Receta para hacer un té de una cosa…

Por Gustavo Mérida / Ilustración Justo Blanco

Y que parezca de otra. Además, por cosas del destino, o del espacio, tendrá que dividirse en dos partes. Esta es la primera:

El chino es el sobrenombre de un amigo. Hay 18 pasos exactos entre una edificación que pertenecía, o pertenece, o no se sabe ahorita a quién pertenece.

Esta pertenencia rara, era, o es, o no se sabe todavía, de la iglesia católica. Hay otras iglesias con otras pertenencias, pero eso es asunto de otras hierbas.

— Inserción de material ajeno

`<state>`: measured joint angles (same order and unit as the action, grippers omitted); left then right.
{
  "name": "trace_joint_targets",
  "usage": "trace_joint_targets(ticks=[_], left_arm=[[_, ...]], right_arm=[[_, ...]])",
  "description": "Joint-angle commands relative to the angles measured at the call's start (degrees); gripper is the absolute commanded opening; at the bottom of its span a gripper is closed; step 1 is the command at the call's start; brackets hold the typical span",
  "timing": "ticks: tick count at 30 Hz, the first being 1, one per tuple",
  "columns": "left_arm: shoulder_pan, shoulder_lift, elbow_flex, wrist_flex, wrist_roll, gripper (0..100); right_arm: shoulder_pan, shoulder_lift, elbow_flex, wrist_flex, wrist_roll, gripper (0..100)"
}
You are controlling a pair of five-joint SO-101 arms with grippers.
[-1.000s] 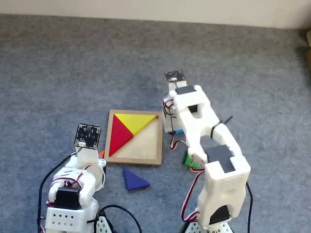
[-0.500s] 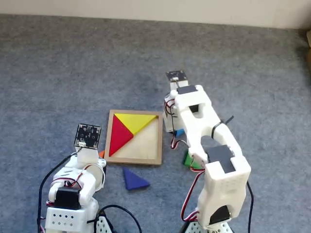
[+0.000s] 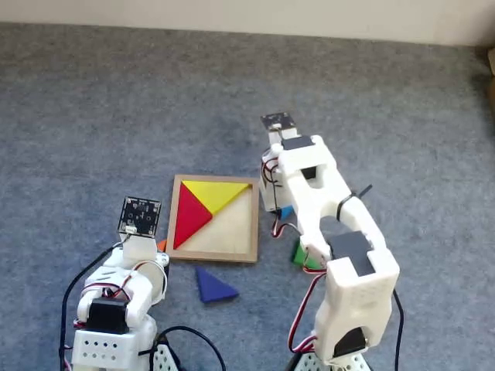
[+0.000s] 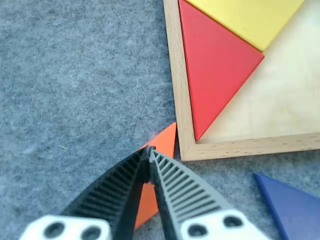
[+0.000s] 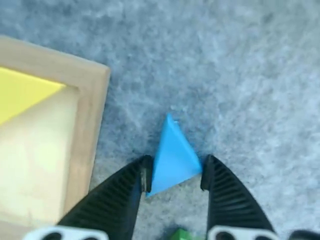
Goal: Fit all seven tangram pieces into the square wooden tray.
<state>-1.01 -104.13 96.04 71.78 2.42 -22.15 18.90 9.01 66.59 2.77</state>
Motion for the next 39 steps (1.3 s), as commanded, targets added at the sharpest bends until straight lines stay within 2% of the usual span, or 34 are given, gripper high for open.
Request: trace_joint_targets(ticks=[1,15,22,26,39], left_arm=[[-0.04,0.04,1.19,0.26,0.53,1],[-0.04,0.04,1.19,0.26,0.53,1],[-0.04,0.04,1.19,0.26,0.53,1],[-0.04,0.04,1.19,0.26,0.53,1],[-0.04,0.04,1.19,0.26,0.53,1]], right_arm=[[-0.92,-6.81,-0.75,0.48,0.88,14.8],[-2.51,-13.32,3.74,0.40,0.88,14.8],[-2.51,-9.89,3.82,-2.59,0.35,15.3],[-2.24,-5.23,3.65,-2.59,-3.34,15.3],[-2.15,-1.89,0.66,-2.33,-3.69,15.0]])
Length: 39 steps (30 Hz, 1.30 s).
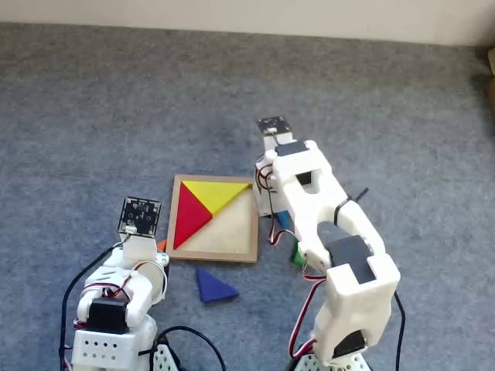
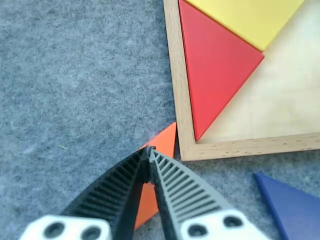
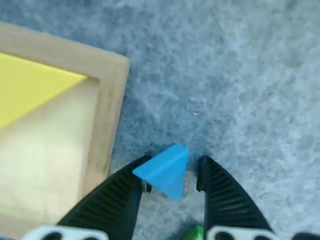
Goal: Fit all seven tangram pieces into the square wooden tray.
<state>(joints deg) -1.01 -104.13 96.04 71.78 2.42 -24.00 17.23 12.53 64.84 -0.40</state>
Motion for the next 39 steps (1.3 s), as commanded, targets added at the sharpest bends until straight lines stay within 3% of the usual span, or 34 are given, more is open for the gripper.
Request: trace_joint_targets(ticks=[1,7,11,20,26,32,39], left_arm=[[-0.04,0.04,1.19,0.26,0.53,1],[-0.04,0.04,1.19,0.26,0.53,1],[-0.04,0.04,1.19,0.26,0.53,1],[-0.04,0.04,1.19,0.26,0.53,1],[-0.04,0.04,1.19,0.26,0.53,1],[-0.04,0.04,1.19,0.26,0.53,1],[-0.04,0.04,1.19,0.26,0.53,1]], right_arm=[[-0.22,-0.22,-2.86,-0.57,-0.53,14.9],[-0.31,-0.57,-2.86,-0.57,-0.18,7.7],[-0.31,-0.66,-2.86,-0.48,4.57,0.6],[-0.84,-10.68,-2.51,5.23,5.27,0.4],[-6.55,-18.42,1.71,5.05,5.27,0.4],[-12.53,-18.95,5.93,-2.24,4.84,0.5],[-13.32,-18.95,10.59,-9.19,4.84,0.5]])
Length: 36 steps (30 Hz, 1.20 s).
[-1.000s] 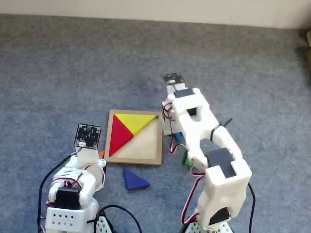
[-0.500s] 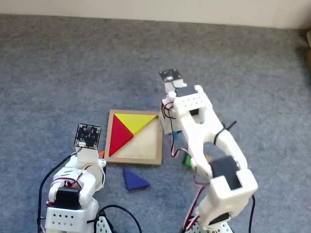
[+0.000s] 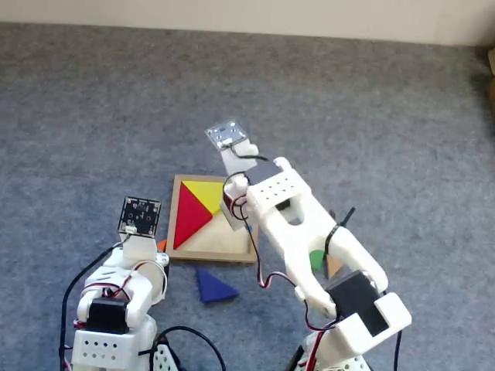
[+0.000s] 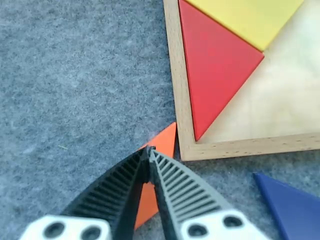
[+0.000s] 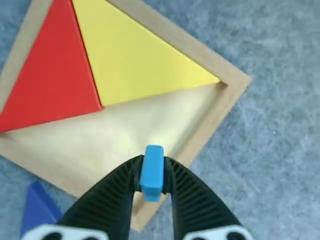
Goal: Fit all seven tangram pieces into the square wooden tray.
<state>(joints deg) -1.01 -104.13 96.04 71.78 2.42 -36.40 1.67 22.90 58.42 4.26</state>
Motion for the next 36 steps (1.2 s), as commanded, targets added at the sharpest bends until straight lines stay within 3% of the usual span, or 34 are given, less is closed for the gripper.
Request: trace_joint_targets(ticks=[1,28,36], left_arm=[[-0.04,0.04,1.19,0.26,0.53,1],[-0.04,0.04,1.19,0.26,0.53,1],[-0.04,0.04,1.19,0.26,0.53,1]], right_arm=[[-0.92,-3.38,0.48,-3.21,0.09,0.5],[-0.92,2.68,0.84,-5.76,0.09,0.8],[-0.92,2.59,0.92,-5.58,0.09,11.6]])
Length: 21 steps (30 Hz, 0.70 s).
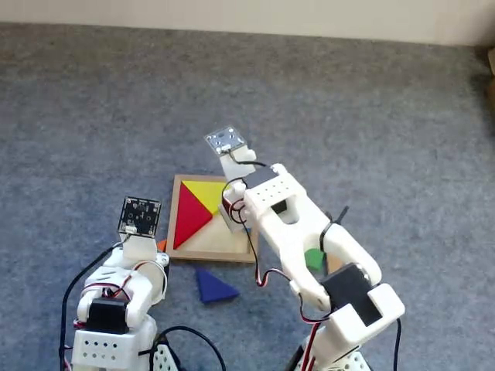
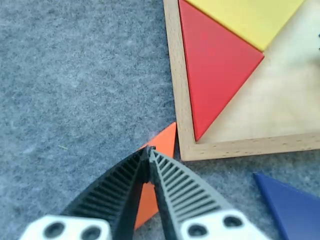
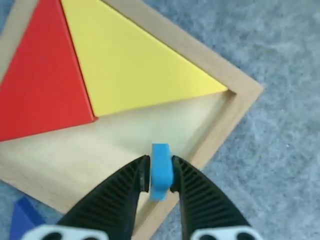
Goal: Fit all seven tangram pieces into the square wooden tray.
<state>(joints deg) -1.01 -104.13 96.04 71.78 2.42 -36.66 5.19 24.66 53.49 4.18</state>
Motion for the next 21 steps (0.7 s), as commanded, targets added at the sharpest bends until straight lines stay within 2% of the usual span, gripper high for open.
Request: trace_joint_targets(ticks=[1,21], left_arm=[[-0.04,0.04,1.19,0.26,0.53,1],[-0.04,0.04,1.19,0.26,0.53,1]], right_arm=[[-0.66,-1.01,-0.84,-0.66,0.18,11.6],[-0.22,-1.19,-1.01,0.40,0.26,11.6]])
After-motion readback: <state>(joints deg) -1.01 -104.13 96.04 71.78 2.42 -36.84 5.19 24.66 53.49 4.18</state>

Al final de esos 18 pasos (pasos firmes, relajados y atravesados), o al principio, está la otra edificación que pertenecía a la familia de Simón Bolívar. Para ser exactos, me refiero al terreno sobre el que está esta edificación. No la otra.

Pero hay otros pasos. Entre unos y otros, no serán más de cincuenta, en línea recta, hay dos terrazas. Desde una de ellas, el chino, alguna vez, haciendo tonterías, estuvo a centímetros del abismo. Esta vez, midió muy bien la distancia. Calculó, sopesó, miró hacia el cielo y luego hacia abajo, hacia la otra terraza. Un objeto volador no identificado atravesó el aire. ¡Claro!, exclamarán los que, como yo, no terminan de escuchar o de leer antes de interrumpir las palabras, que se agolpan justo ahí, donde ella se toca con la punta del dedo frío, luego de tocar el hielo. Pero eso es un asunto de otras hierbas. Lo bueno es que conseguí las semillas.

Volando sobre las próximas edades, como dijo él, propietario de un pedazo de tierra o pidiendo una camisa prestada, esos metros de cable enrollados hicieron una parábola y aterrizaron en la otra terraza con un sonido quebradizo y alucinante; la figura del chino, allá en lo alto, con los brazos en alto, saludando, iniciaba esa trayectoria que quedó grabada para siempre en el aire caraqueño: desde allá lanzaron lo que se necesitaba acá. A puro brazo. Tracción sangre.

La receta 

El chino me dice: “¿Y puedo homenajear a Roberto Gómez-Bolaños?”

Y se lanza por la bajada de la narración. Sus gestos son tres televisores a la vez. “El Chavo hizo tres jugos: uno de limón, uno de tamarindo y un tercero de agua de Jamaica; sucede que el de tamarindo sabía a limón; el de Jamaica, a tamarindo y este, a su vez, sabía a Jamaica”.